### [Work instructions]
Select, from the material below, each line with "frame" in it.

──────

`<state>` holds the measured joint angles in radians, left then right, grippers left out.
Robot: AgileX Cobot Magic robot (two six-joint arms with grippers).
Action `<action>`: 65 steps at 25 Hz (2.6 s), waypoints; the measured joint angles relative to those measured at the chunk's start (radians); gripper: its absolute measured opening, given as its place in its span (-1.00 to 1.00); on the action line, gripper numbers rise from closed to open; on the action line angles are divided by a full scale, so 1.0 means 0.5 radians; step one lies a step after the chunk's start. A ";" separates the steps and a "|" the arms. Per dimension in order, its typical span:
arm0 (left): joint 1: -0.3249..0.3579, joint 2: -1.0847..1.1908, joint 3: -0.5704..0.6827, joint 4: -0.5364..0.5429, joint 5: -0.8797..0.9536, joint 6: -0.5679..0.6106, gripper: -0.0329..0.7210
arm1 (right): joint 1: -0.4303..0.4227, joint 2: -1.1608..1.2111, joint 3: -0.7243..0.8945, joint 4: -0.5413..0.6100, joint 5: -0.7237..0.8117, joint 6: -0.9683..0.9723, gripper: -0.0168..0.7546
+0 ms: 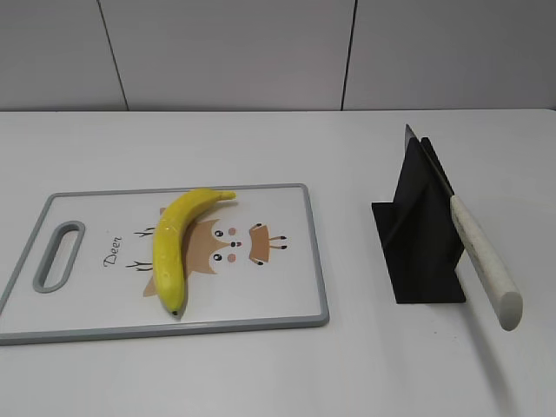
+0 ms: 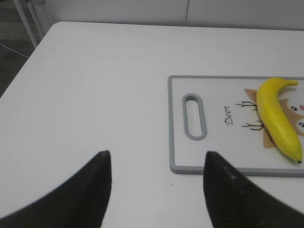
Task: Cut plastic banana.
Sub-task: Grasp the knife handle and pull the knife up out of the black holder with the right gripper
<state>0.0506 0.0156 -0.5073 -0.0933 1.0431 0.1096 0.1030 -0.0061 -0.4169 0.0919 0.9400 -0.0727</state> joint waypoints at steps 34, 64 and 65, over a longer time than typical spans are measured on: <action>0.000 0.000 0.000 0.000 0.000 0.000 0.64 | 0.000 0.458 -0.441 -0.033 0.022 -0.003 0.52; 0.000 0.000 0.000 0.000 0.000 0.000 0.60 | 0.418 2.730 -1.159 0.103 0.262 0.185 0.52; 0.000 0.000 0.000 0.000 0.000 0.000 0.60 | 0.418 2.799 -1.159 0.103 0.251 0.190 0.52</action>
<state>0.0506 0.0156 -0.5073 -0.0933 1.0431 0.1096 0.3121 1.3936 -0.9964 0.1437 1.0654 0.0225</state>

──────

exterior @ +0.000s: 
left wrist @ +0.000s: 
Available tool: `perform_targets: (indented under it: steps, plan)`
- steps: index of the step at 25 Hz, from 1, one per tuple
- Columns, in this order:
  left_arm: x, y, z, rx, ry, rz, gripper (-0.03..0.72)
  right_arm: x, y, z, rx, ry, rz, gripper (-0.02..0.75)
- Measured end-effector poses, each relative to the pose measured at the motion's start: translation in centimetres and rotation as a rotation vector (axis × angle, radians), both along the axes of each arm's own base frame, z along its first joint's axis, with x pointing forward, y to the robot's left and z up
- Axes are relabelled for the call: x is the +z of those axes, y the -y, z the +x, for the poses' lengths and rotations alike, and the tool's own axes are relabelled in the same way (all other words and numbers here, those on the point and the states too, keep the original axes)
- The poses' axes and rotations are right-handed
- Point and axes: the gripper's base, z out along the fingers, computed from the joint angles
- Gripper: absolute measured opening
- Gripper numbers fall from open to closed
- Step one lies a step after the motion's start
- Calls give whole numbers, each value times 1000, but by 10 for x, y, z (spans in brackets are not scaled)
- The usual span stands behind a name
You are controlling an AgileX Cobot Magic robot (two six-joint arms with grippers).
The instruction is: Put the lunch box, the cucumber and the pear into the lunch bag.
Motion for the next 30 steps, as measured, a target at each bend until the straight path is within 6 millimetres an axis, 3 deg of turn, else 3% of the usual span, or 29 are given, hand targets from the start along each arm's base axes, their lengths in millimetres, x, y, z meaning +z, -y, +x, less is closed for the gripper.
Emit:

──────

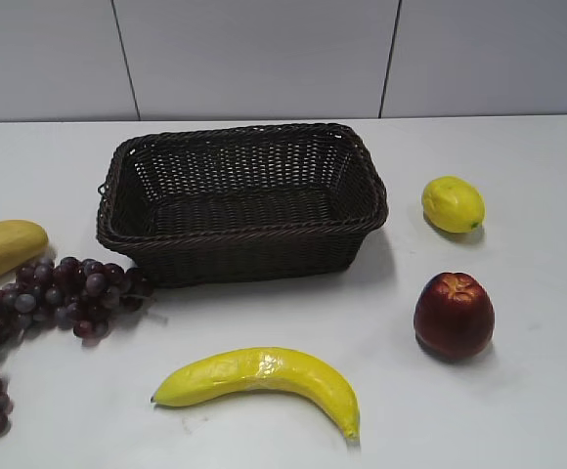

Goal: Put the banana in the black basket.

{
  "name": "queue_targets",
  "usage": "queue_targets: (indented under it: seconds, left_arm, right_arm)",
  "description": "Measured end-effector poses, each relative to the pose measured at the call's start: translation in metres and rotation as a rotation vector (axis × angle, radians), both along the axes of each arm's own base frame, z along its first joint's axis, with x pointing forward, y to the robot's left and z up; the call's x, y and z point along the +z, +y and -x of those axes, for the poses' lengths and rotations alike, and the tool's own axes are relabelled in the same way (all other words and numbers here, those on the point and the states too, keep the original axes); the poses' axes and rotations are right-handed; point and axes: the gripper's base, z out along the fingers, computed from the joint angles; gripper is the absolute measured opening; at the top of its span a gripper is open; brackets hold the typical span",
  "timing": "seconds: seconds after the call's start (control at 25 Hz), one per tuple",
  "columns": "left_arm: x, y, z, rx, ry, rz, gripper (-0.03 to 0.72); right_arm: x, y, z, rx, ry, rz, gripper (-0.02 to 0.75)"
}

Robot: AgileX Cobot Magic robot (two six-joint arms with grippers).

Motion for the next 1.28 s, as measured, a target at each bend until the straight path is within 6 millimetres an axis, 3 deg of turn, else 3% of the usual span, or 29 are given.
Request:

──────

### [Reply to the task]
- Measured end-effector poses, each relative to the pose measured at the motion's start: translation in centimetres and rotation as a rotation vector (axis × angle, radians), both along the axes of each arm's own base frame, z along its first joint's axis, with x pointing forward, y to the robot's left and z up
  "description": "Measured end-effector poses, each relative to the pose measured at the call's start: translation in metres and rotation as a rotation vector (axis × angle, radians), both along the axes of each arm's own base frame, z along its first joint's axis, with x pointing forward, y to the robot's left and z up; the call's x, y and z point along the +z, +y and -x of those axes, for the poses' lengths and rotations alike, and the tool's own axes are relabelled in the same way (all other words and numbers here, those on the point and the states too, keep the original axes); the poses' axes and rotations are right-handed; point and axes: the gripper's base, z out along the fingers, computed from the joint angles; gripper is the absolute measured opening; at the top of its span a gripper is open; brackets hold the typical span",

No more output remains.